Tem o interesse de salientar a diferença entre narrador (e, também, sujeito
lírico ou sujeito poético) e escritor. Habitualmente, a
confusão entre estas duas entidades é relativamente fácil de se fazer — e,
ainda mais, quando a narração usa a 1.ª pessoa.
Expiação
organiza-se em, pelo menos, dois níveis narrativos. O protagonista de um deles
— uma escritora —, supostamente identificável com o narrador da história
primeira, vai comprovar-nos a distinção que referi. Mas só o perceberemos no
final.
Na
parte inicial, fica sobretudo evidente a diferença entre diegese
(história, realidade) e discurso (narração).
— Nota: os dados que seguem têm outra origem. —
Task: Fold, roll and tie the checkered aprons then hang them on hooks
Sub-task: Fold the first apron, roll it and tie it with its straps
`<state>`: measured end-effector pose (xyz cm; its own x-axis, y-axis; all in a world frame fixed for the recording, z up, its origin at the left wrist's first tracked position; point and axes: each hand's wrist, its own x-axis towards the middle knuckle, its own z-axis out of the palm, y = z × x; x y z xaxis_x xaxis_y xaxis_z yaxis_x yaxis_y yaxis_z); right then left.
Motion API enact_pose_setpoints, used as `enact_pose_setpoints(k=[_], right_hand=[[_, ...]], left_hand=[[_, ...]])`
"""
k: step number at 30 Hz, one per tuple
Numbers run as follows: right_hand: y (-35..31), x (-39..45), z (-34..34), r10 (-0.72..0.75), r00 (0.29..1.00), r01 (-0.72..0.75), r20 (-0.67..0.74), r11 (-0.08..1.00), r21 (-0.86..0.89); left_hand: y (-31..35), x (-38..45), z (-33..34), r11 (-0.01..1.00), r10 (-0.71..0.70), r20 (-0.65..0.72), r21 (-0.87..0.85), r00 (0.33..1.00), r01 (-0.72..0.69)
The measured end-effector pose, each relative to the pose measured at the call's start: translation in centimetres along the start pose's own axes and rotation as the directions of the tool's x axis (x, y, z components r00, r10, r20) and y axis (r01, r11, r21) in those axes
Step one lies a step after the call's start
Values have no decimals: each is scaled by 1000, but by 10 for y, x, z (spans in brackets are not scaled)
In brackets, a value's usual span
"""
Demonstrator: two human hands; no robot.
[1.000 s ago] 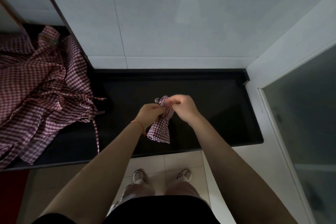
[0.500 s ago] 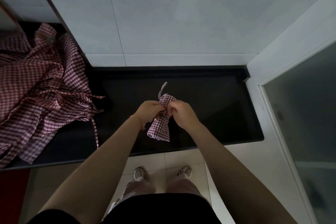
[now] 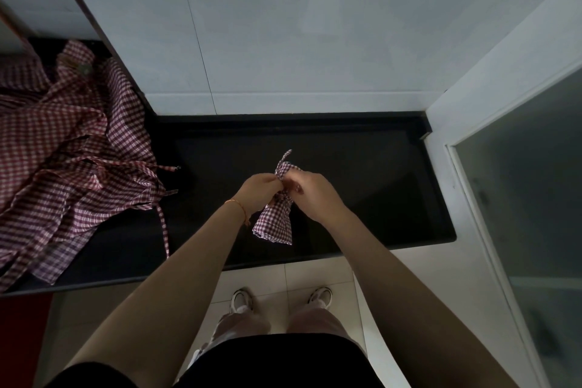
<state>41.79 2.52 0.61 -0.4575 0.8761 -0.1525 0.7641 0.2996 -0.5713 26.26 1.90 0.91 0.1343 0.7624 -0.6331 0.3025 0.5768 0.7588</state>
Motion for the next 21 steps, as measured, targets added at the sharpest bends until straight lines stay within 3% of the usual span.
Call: enact_pose_setpoints(k=[4,8,11,13,15,16,18,21], right_hand=[[3,0,-2,24,999,-26,37,999,42],[8,-3,-3,244,967,-256,78,911,324],[7,-8,4,424,889,-436,173,666,606],[6,-12,8,474,838,-480,270,404,779],[5,-13,10,487,813,-482,320,254,839],[4,-13,9,503,810,-487,301,291,824],[1,-10,9,527,833,-470,169,513,718],[-5,-5,5,388,922,-330,5,776,538]], left_hand=[[-2,2,-2,999,32,9,23,999,-32],[-15,4,1,995,52,-81,-78,995,-58],[-25,7,7,990,68,-149,-115,986,-85],[-28,8,9,983,45,-191,-165,980,-77],[-28,10,10,982,42,-213,-173,976,-79],[-27,11,10,985,51,-212,-151,976,-84],[-24,14,8,992,77,-204,-82,976,-95],[-20,16,8,991,129,-196,-4,972,-133]])
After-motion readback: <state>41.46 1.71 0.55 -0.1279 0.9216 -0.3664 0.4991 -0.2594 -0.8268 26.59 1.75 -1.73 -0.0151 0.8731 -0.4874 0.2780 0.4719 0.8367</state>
Temos, por exemplo, uma
mesma parte da ação mostrada duas vezes, sem cumprir, no tempo do discurso,
a ordem do tempo da diegese, e vincando a faculdade narrativa de se variar
a focalização (o ponto de vista segundo o qual os acontecimentos nos são
apresentados).
TPC — Vai lendo livros
combinados, ponderando nova leitura assim que termines o que estejas a ler. (Se
não o fizeste ainda, responde na Classroom acerca de livros a ler).